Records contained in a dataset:

┄┄┄┄┄┄┄┄┄┄┄┄┄┄┄┄┄┄┄┄

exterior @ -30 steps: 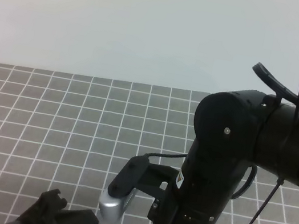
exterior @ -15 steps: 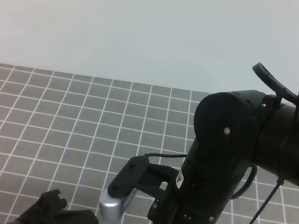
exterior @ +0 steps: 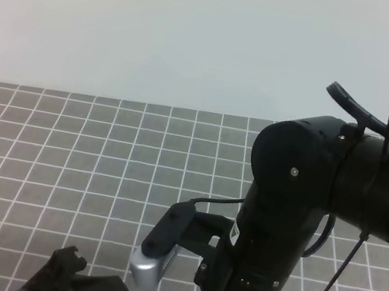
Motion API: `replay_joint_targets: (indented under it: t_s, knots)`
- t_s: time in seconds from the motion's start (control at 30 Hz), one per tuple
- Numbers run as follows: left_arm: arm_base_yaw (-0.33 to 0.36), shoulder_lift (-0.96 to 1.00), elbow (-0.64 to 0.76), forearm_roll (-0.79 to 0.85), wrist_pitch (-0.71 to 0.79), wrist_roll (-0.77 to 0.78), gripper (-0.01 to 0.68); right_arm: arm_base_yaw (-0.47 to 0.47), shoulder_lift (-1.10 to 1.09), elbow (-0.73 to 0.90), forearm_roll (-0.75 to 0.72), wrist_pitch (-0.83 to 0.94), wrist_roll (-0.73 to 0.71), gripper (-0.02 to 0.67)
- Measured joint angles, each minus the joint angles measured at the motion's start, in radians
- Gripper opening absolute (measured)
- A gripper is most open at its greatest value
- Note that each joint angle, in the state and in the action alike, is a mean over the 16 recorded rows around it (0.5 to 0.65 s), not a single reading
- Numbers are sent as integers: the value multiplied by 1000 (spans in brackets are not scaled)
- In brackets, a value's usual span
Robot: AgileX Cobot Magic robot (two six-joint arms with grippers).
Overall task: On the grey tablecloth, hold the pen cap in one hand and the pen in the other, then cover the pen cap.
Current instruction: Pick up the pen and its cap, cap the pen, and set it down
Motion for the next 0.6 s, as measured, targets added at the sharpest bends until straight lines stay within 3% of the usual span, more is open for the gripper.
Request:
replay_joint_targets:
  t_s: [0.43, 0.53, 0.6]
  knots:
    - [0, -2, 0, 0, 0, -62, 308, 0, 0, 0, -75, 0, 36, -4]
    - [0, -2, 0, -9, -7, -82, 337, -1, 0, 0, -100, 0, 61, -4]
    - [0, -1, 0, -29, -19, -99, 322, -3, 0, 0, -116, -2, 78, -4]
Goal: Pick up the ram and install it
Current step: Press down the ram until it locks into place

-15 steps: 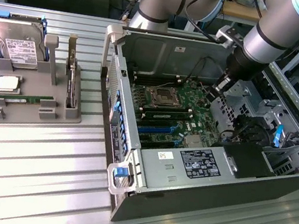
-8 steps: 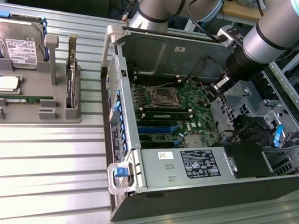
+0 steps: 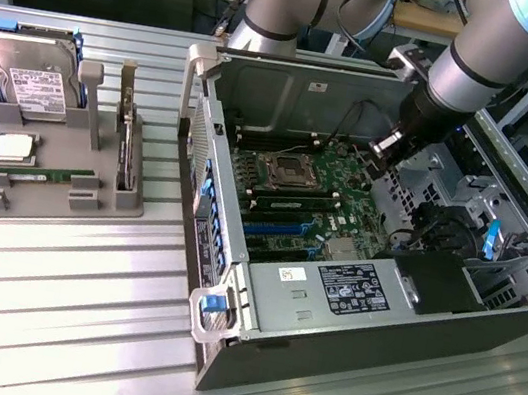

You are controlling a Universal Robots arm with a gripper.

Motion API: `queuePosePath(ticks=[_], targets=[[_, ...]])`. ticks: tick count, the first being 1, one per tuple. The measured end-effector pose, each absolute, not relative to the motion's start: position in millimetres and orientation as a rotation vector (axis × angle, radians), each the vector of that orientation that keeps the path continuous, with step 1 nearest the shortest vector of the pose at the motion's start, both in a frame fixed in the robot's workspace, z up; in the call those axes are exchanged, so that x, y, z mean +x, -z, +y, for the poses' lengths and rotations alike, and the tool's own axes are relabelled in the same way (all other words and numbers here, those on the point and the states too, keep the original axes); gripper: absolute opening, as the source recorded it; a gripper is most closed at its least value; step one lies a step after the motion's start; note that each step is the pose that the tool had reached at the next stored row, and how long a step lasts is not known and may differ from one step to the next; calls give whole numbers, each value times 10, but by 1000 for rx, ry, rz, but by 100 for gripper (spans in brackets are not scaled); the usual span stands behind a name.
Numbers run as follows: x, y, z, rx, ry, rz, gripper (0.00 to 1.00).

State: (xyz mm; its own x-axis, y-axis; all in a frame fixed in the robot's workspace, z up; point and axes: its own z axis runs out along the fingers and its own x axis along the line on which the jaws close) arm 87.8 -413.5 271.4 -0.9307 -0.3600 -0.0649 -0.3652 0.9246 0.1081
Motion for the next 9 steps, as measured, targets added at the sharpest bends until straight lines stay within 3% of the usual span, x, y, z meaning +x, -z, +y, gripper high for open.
queuePosePath(ticks=[9], targets=[[878, -2709, -4135, -220, -171, 3072, 10]])
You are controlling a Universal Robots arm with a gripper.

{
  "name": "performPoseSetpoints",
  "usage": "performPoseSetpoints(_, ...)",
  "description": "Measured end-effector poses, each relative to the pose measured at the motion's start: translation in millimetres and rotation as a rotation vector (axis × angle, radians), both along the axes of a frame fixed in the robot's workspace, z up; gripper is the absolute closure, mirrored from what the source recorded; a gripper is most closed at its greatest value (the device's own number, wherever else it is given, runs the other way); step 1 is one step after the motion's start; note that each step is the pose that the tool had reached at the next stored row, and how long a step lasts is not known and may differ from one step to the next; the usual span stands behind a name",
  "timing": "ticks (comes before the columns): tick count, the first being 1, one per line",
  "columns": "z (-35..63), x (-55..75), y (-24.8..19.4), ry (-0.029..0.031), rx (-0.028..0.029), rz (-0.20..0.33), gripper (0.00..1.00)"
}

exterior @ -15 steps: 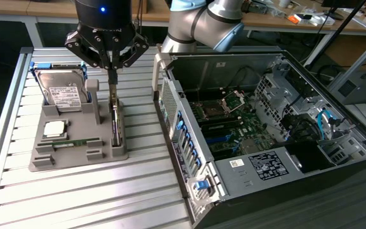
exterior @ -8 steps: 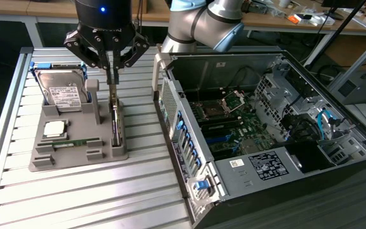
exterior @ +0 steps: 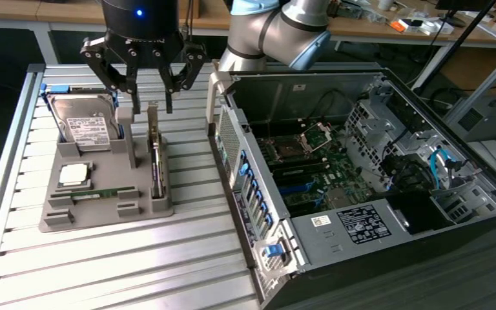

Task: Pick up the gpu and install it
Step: 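Pick up the gpu and move the gpu toward the slot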

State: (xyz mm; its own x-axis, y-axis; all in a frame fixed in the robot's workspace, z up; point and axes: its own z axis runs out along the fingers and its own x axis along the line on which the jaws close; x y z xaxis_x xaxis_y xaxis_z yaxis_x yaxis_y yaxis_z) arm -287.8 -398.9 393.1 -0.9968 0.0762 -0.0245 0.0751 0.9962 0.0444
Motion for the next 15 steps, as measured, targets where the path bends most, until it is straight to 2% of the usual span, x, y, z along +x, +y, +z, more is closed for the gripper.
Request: performPoseSetpoints(15, -5.5, 0.0, 0.0, 0.0000, 0.0000, 0.000, 0.52)
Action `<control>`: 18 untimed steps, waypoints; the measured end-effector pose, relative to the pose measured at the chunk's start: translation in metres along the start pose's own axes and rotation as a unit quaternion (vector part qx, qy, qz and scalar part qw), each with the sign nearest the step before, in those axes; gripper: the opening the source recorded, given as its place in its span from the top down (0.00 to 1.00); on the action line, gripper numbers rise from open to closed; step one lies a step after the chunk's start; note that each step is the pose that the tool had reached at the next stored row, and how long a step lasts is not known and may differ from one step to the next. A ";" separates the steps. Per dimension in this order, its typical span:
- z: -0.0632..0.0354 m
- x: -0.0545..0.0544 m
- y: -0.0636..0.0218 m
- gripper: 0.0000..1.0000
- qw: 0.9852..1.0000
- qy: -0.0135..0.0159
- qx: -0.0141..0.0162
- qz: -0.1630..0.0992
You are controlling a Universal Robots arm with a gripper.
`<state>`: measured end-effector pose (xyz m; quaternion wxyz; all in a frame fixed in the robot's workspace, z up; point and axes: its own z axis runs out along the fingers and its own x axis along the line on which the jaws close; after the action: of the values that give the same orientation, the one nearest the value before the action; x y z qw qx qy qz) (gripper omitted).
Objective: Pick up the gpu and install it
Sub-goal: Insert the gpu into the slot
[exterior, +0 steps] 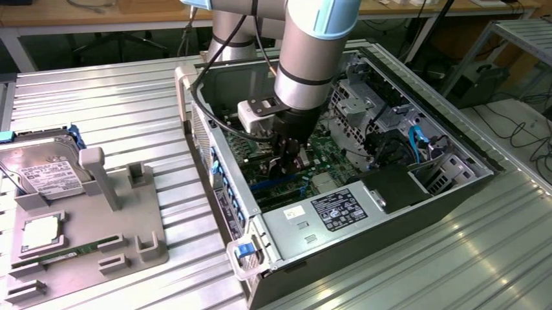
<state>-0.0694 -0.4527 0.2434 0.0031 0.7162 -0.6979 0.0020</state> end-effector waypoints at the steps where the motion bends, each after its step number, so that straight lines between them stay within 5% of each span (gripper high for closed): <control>1: 0.0002 0.000 0.0003 0.72 1.000 0.000 0.000 0.000; 18: -0.0006 0.000 -0.0017 0.72 1.000 0.000 -0.001 0.000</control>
<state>-0.0677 -0.4527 0.2439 0.0038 0.7161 -0.6980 0.0014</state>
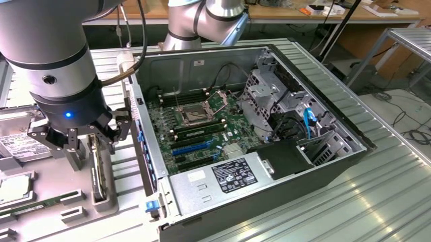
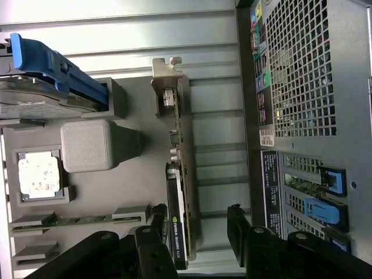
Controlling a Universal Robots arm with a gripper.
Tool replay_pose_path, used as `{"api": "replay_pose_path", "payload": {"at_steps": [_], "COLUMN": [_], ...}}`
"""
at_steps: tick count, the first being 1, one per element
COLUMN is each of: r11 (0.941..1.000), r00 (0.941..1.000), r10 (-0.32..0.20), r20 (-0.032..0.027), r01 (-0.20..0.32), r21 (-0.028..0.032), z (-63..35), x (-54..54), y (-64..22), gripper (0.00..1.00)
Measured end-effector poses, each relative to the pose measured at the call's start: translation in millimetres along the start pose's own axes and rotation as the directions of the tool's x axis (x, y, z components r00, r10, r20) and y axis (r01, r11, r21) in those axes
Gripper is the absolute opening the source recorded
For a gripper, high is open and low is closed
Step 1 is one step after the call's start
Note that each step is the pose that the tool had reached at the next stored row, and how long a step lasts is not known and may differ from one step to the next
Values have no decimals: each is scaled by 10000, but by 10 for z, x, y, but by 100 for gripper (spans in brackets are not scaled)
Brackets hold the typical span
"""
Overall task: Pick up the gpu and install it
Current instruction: 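Pick up the gpu and move the gpu toward the slot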
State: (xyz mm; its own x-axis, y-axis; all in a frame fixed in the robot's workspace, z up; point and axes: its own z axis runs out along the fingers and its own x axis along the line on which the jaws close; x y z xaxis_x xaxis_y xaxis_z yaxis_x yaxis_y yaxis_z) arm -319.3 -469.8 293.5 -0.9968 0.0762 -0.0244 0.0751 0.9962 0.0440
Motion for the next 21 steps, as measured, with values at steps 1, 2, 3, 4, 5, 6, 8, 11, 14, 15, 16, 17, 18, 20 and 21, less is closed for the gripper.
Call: {"api": "replay_pose_path", "payload": {"at_steps": [1,2,3,4,5,6,8,11,14,15,16,17,18,20,21], "r11": [10000,10000,10000,10000,10000,10000,10000,10000,10000,10000,10000,10000,10000,10000,10000], "r00": [10000,10000,10000,10000,10000,10000,10000,10000,10000,10000,10000,10000,10000,10000,10000], "r10": [0,0,0,0,0,0,0,0,0,0,0,0,0,0,0], "r20": [0,0,0,1,0,0,0,0,0,0,0,0,1,1,1], "r01": [0,0,0,0,0,0,0,0,0,0,0,0,0,0,0], "r21": [0,0,0,0,0,0,0,0,0,0,0,0,-1,-1,0], "z": [0,2,7,11,13,22,40,57,63,64,65,66,69,74,77], "x": [0,0,0,0,0,1,1,1,2,2,2,2,2,2,2], "y": [0,-1,-1,-1,-1,-1,-2,-3,-3,-3,-3,-3,-3,-3,-3], "gripper": [54,54,54,54,54,54,54,54,54,54,54,54,54,54,54]}}
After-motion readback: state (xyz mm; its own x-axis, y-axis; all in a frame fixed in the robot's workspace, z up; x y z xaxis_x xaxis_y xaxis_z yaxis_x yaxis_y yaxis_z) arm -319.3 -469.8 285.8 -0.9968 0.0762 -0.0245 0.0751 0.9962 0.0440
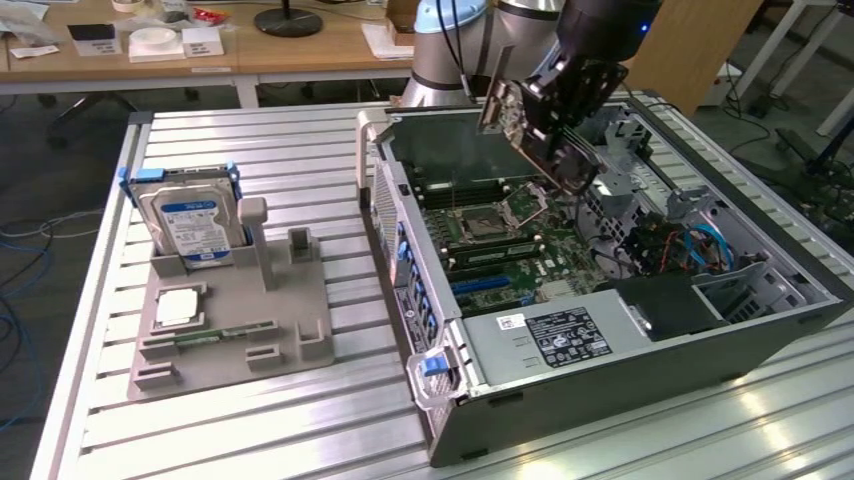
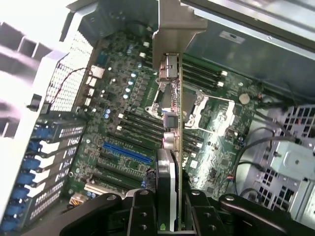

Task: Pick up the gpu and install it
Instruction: 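Insert the gpu into the slot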

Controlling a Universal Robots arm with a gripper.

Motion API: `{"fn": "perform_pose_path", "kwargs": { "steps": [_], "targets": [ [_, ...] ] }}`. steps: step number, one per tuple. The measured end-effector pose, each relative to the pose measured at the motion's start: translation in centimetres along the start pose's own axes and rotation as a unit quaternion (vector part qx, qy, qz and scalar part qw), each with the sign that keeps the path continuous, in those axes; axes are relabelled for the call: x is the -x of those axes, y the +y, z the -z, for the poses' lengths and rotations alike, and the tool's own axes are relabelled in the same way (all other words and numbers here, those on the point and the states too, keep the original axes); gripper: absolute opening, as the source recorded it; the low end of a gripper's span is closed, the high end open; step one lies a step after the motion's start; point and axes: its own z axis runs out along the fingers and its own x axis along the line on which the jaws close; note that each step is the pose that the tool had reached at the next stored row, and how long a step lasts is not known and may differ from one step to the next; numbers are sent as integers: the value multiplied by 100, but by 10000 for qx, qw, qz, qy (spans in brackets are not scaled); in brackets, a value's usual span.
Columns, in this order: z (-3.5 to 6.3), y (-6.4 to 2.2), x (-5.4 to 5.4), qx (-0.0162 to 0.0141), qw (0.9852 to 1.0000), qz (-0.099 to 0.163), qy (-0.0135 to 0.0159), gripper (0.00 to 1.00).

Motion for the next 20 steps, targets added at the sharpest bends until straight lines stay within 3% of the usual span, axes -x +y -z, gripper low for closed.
{"fn": "perform_pose_path", "kwargs": {
  "steps": [5,10,14,20],
  "targets": [
    [-1,0,0,1,9991,428,29,28],
    [-3,0,0,2,9965,830,55,28],
    [-4,0,0,3,9936,1125,75,28],
    [-7,-1,0,4,9873,1583,105,28]
  ]
}}
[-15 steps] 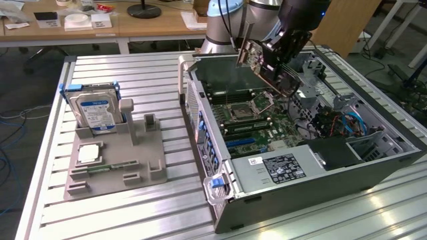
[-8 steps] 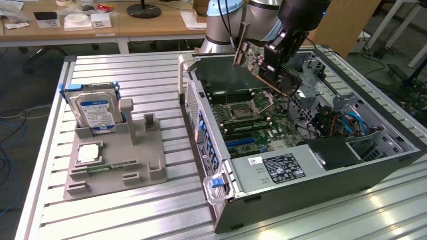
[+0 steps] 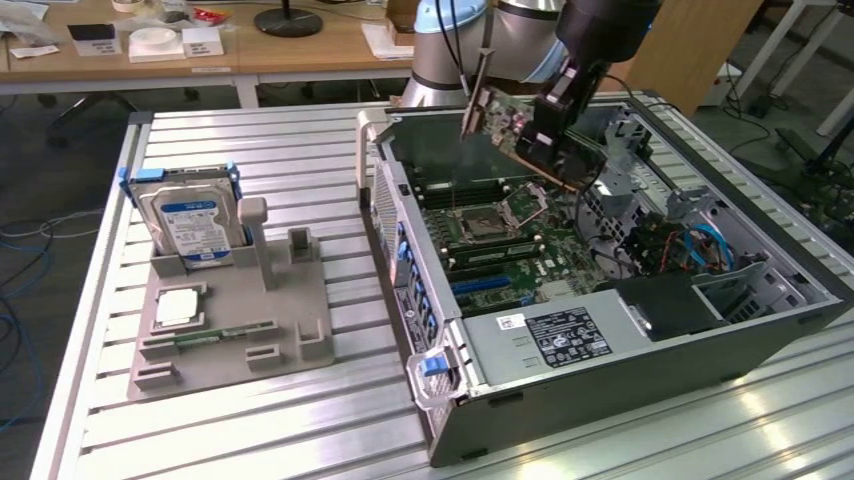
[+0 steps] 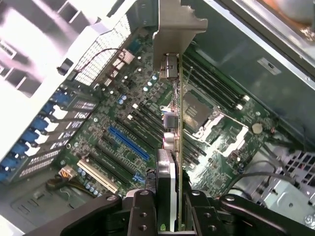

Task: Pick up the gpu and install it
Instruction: 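Insert the gpu into the slot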

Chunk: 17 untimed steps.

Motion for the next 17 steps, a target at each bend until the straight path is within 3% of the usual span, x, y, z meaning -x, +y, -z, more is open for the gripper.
{"fn": "perform_pose_path", "kwargs": {
  "steps": [4,8,12,17],
  "targets": [
    [-1,0,0,1,9996,295,20,28],
    [-3,0,0,2,9982,592,39,28],
    [-5,0,0,2,9961,883,59,28],
    [-7,-1,0,3,9923,1232,82,28]
  ]
}}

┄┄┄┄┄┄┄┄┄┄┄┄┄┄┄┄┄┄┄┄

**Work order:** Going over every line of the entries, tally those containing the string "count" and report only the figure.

**Task answer:** 3